When I teach dosimetry techs about background subtraction for personnel
dosimeters, I tell them that, because we subtract an average background
value from each individual TLD measurement, we get both positive and
negative results. Since most of the people we monitor receive no measurable
dose, the net readings for a large group of measurements (e.g., end of
month or end of quarter) should look like a normal distribution centered
about zero. There should be about as many small positive values as small
negative values. The techs can look for this pattern as a "sanity check" on
the data. Finding no negative values or too many negative values would be
indicative of a bias of some type in the measurement system.

Doesn't this idea apply to the aggregate of low-dose epidemiological
studies? I have not (personally) compiled a summation of study results, but
it seems to me that I've seen about as many negative coreletion results as
positive, and most can't find any corelation. If no relationship existed
between low doses and cancer risk, that's exactly what I would expect from
a variety of studies where the ambient cancer rate is significant.

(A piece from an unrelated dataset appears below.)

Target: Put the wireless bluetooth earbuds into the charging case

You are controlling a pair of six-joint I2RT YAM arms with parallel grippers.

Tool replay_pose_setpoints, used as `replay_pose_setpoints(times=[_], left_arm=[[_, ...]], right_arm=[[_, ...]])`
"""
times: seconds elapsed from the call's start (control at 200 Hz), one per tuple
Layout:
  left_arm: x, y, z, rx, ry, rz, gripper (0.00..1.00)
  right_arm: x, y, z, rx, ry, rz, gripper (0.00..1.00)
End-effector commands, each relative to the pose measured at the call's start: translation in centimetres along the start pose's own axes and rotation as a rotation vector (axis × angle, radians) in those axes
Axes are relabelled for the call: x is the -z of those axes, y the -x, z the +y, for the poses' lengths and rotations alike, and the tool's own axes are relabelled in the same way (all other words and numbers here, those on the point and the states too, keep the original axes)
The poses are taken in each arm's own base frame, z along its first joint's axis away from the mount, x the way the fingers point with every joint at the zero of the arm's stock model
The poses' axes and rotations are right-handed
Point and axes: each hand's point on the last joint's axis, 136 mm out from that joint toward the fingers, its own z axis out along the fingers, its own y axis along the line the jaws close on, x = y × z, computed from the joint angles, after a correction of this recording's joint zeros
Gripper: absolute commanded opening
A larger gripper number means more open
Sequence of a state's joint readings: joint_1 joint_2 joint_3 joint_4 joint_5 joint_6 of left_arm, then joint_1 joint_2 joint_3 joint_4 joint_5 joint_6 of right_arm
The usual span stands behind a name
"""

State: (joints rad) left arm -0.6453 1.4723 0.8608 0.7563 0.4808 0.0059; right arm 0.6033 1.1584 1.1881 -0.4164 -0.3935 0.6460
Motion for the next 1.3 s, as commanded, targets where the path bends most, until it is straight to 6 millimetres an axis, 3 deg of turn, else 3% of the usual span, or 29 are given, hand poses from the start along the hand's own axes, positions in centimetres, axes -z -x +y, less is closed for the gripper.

It seems to me that a citation of one particular study from the multitude
of studies is selecting only the data that fit the hypothesis, and excludes
the data that don't. Am I over-simplifying?

In general use, the definition of what constitutes a "substantial" risk of
cancer depends on the listener (how afraid is the person of dying at all,
how afraid of cancer, etc). So, when one uses the term "substantial" in
desribing the findings of a study, does this have a specific definition in
the epidemiology world?


Bob Flood
Stanford Linear Accelerator Center
(415) 926-3793     bflood@slac.stanford.edu
Unless otherwise noted, all opinions are mine alone.